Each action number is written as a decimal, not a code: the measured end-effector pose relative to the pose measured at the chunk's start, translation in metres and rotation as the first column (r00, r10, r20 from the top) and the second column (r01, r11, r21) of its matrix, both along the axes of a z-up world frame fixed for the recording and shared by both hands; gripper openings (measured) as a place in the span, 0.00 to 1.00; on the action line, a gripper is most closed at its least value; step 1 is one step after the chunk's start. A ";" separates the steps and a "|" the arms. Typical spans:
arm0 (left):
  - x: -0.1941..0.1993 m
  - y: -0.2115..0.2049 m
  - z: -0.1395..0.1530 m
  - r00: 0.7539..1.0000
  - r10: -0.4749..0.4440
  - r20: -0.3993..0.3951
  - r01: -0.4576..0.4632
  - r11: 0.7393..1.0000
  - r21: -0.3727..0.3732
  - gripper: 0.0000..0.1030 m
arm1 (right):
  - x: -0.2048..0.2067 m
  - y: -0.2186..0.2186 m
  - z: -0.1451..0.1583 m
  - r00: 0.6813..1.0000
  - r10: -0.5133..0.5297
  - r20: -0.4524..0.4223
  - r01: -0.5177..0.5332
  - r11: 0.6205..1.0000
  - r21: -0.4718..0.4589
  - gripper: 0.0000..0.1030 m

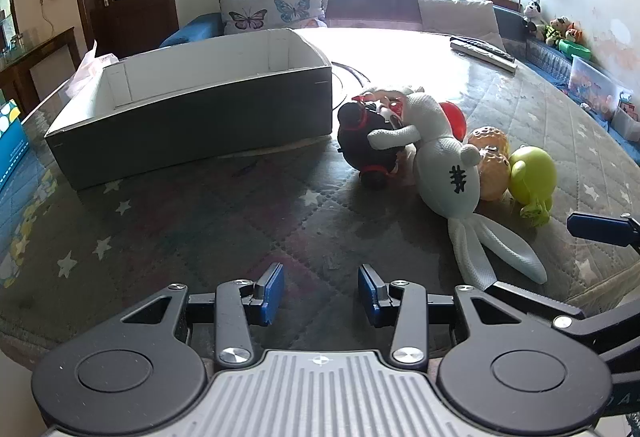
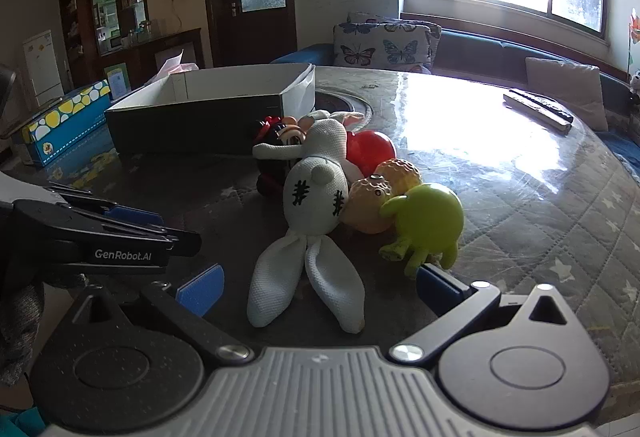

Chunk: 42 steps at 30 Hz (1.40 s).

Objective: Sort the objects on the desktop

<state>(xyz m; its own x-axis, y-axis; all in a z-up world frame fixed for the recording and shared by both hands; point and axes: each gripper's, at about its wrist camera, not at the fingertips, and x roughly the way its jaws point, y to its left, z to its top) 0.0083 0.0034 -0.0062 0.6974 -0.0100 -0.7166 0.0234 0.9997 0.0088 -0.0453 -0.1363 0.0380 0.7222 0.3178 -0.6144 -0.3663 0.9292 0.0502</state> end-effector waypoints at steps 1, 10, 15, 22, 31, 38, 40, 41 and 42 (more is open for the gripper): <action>0.001 0.000 0.000 1.000 -0.008 -0.001 0.008 1.000 -0.001 0.42 | 0.000 0.001 0.000 1.000 0.002 0.000 -0.002 1.000 0.000 1.00; 0.006 0.002 0.000 1.000 -0.007 -0.014 0.007 1.000 -0.007 0.42 | 0.003 0.001 0.000 1.000 0.003 -0.007 -0.003 1.000 0.005 1.00; 0.008 0.001 -0.001 1.000 -0.008 -0.020 0.007 1.000 -0.009 0.42 | 0.005 0.002 -0.001 1.000 0.006 -0.008 -0.006 1.000 0.005 1.00; 0.010 0.002 -0.001 1.000 -0.007 -0.024 0.007 1.000 -0.013 0.42 | 0.007 0.004 -0.001 1.000 0.010 -0.010 -0.010 1.000 0.000 1.00; 0.012 0.002 0.000 1.000 -0.007 -0.027 0.007 1.000 -0.015 0.42 | 0.009 0.006 -0.002 1.000 0.014 -0.011 -0.014 1.000 0.003 1.00; 0.013 0.003 -0.001 1.000 -0.008 -0.031 0.007 1.000 -0.019 0.42 | 0.010 0.006 -0.003 1.000 0.015 -0.013 -0.015 1.000 0.004 1.00; 0.014 0.004 -0.001 0.999 -0.008 -0.032 0.007 1.000 -0.023 0.42 | 0.010 0.006 -0.003 1.000 0.016 -0.013 -0.016 1.000 0.005 1.00; 0.014 0.004 -0.001 0.999 -0.008 -0.033 0.007 1.000 -0.025 0.42 | 0.010 0.006 -0.003 1.000 0.015 -0.013 -0.015 1.000 0.005 1.00; 0.015 0.005 0.000 0.999 -0.008 -0.034 0.007 1.000 -0.027 0.42 | 0.010 0.006 -0.003 1.000 0.015 -0.013 -0.015 1.000 0.004 1.00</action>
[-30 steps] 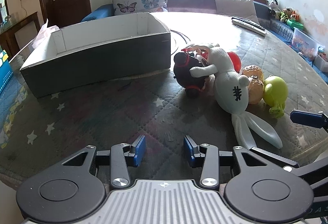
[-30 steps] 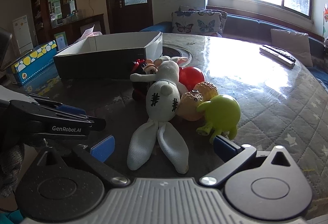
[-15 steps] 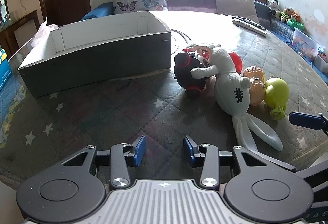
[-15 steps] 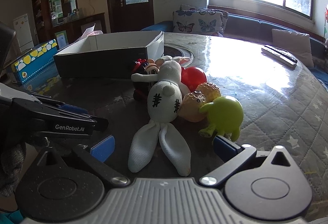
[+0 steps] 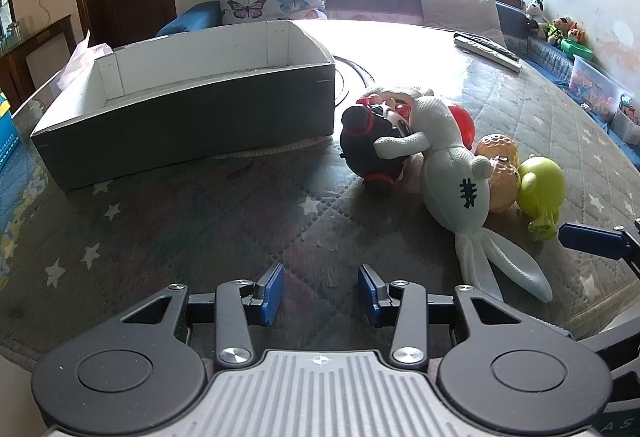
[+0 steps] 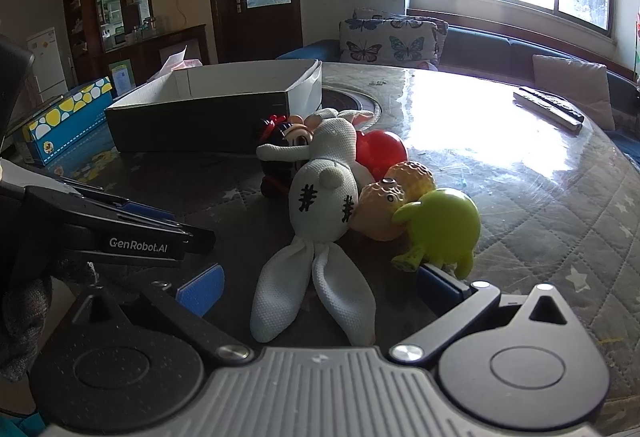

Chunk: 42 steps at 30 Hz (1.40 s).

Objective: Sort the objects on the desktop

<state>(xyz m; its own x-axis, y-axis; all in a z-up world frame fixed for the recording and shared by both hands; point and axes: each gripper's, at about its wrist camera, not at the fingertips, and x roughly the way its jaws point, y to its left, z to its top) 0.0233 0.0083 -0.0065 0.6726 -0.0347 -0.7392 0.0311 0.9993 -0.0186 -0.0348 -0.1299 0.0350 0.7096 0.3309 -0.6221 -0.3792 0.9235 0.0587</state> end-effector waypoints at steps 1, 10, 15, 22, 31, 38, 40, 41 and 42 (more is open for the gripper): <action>0.000 0.000 0.000 1.000 -0.001 0.000 0.001 1.000 -0.002 0.42 | 0.001 0.000 0.000 1.000 0.001 0.000 -0.001 1.000 0.000 1.00; 0.003 0.001 0.005 1.000 -0.011 0.000 0.011 1.000 -0.010 0.42 | 0.003 0.001 0.000 1.000 0.006 -0.001 -0.006 1.000 0.007 1.00; 0.005 0.003 0.008 1.000 -0.016 0.010 0.017 1.000 -0.020 0.42 | 0.006 0.003 0.000 1.000 0.008 -0.004 -0.008 1.000 0.008 0.99; 0.007 0.003 0.010 1.000 -0.026 0.015 0.026 0.999 -0.028 0.42 | 0.009 0.003 0.001 1.000 0.010 -0.009 -0.010 1.000 0.012 0.96; 0.010 0.008 0.017 0.999 -0.035 0.034 0.036 0.998 -0.041 0.42 | 0.008 0.008 0.006 0.999 0.037 0.003 -0.037 0.999 0.012 0.94; 0.010 0.012 0.026 0.996 -0.073 0.051 0.078 0.992 -0.102 0.42 | 0.011 0.012 0.008 0.998 0.062 0.003 -0.062 0.998 0.013 0.92; 0.011 0.010 0.030 0.993 -0.098 0.059 0.104 0.987 -0.125 0.42 | 0.013 0.014 0.007 0.997 0.072 0.000 -0.072 0.997 0.012 0.90; 0.012 0.009 0.032 0.992 -0.109 0.062 0.116 0.984 -0.135 0.42 | 0.014 0.015 0.007 0.997 0.078 -0.001 -0.078 0.997 0.013 0.88; 0.013 0.008 0.034 0.991 -0.122 0.063 0.130 0.980 -0.148 0.42 | 0.015 0.015 0.007 0.997 0.082 -0.002 -0.082 0.997 0.013 0.88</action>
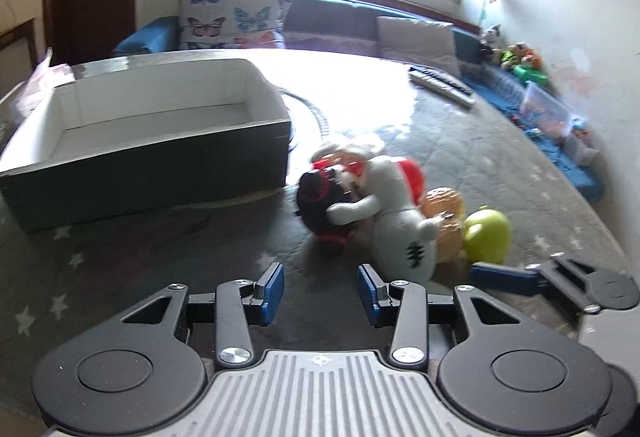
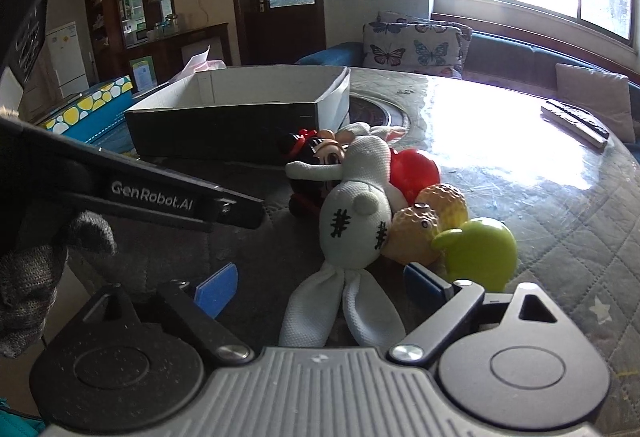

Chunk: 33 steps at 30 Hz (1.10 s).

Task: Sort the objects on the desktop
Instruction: 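Reach the left gripper to the white plush rabbit and close on it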

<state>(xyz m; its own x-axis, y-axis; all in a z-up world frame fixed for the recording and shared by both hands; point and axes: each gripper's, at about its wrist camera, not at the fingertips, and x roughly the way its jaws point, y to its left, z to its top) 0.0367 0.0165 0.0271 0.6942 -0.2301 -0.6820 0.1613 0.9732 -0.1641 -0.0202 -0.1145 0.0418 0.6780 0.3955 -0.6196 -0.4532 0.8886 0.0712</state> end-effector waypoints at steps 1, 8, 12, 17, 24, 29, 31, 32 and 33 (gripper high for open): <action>0.001 -0.001 0.001 1.000 -0.009 -0.002 0.009 1.000 -0.009 0.42 | 0.001 0.001 0.000 1.000 0.004 -0.001 -0.004 1.000 -0.001 0.87; 0.016 -0.010 0.004 0.997 -0.074 -0.022 0.072 0.995 -0.067 0.42 | 0.012 0.003 -0.002 1.000 0.023 -0.013 -0.023 1.000 0.016 0.78; 0.024 -0.016 0.004 0.995 -0.098 -0.030 0.095 0.991 -0.090 0.42 | 0.018 0.001 -0.005 0.999 0.019 -0.032 -0.018 0.999 0.032 0.70; 0.039 -0.015 -0.001 0.992 -0.100 -0.072 0.091 0.988 -0.128 0.42 | 0.026 -0.004 -0.007 0.999 0.005 -0.048 -0.003 0.999 0.049 0.66; 0.056 -0.008 -0.008 0.984 -0.127 -0.128 0.092 0.964 -0.250 0.42 | 0.035 -0.011 -0.010 0.997 -0.022 -0.071 0.028 0.996 0.079 0.54; 0.061 -0.003 -0.010 0.978 -0.145 -0.150 0.095 0.950 -0.297 0.42 | 0.039 -0.016 -0.012 0.996 -0.034 -0.081 0.042 0.995 0.095 0.46; 0.064 -0.004 -0.011 0.976 -0.149 -0.160 0.094 0.945 -0.313 0.42 | 0.041 -0.018 -0.013 0.996 -0.039 -0.086 0.048 0.994 0.101 0.43; 0.066 -0.005 -0.012 0.976 -0.145 -0.165 0.088 0.946 -0.311 0.42 | 0.041 -0.018 -0.013 0.995 -0.041 -0.086 0.050 0.994 0.100 0.40; 0.067 -0.005 -0.013 0.975 -0.143 -0.168 0.086 0.948 -0.308 0.42 | 0.040 -0.018 -0.013 0.995 -0.043 -0.085 0.051 0.994 0.099 0.39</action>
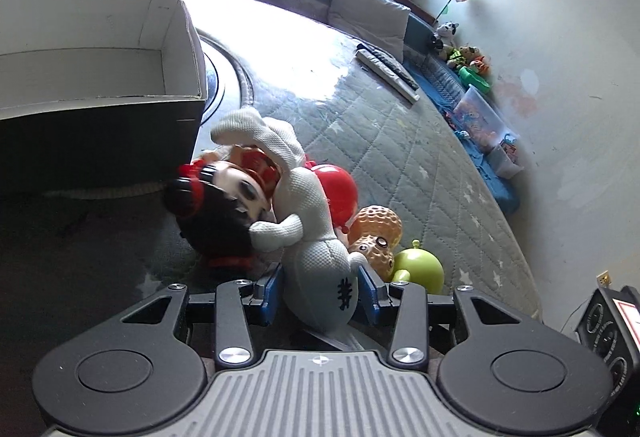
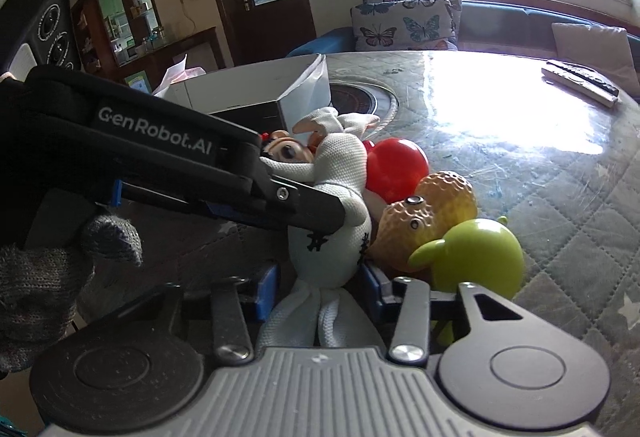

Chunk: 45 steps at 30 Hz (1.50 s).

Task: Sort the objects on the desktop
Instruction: 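Reach the left gripper to the white plush rabbit and close on it, then lift the white rabbit with the left gripper and drop it into the grey box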

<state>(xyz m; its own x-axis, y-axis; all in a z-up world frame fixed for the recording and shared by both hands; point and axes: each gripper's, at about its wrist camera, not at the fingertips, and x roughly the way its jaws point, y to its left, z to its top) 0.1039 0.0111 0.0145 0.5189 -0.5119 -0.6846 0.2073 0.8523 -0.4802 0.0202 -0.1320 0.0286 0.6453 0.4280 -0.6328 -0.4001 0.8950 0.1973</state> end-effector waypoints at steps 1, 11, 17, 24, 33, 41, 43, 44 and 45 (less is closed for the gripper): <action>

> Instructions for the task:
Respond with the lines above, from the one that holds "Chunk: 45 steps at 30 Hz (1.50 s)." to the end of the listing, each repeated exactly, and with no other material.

> Response to the task:
Chunk: 45 steps at 30 Hz (1.50 s).

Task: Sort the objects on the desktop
Instruction: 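Reach the left gripper to the white plush rabbit and close on it, then lift the white rabbit with the left gripper and drop it into the grey box
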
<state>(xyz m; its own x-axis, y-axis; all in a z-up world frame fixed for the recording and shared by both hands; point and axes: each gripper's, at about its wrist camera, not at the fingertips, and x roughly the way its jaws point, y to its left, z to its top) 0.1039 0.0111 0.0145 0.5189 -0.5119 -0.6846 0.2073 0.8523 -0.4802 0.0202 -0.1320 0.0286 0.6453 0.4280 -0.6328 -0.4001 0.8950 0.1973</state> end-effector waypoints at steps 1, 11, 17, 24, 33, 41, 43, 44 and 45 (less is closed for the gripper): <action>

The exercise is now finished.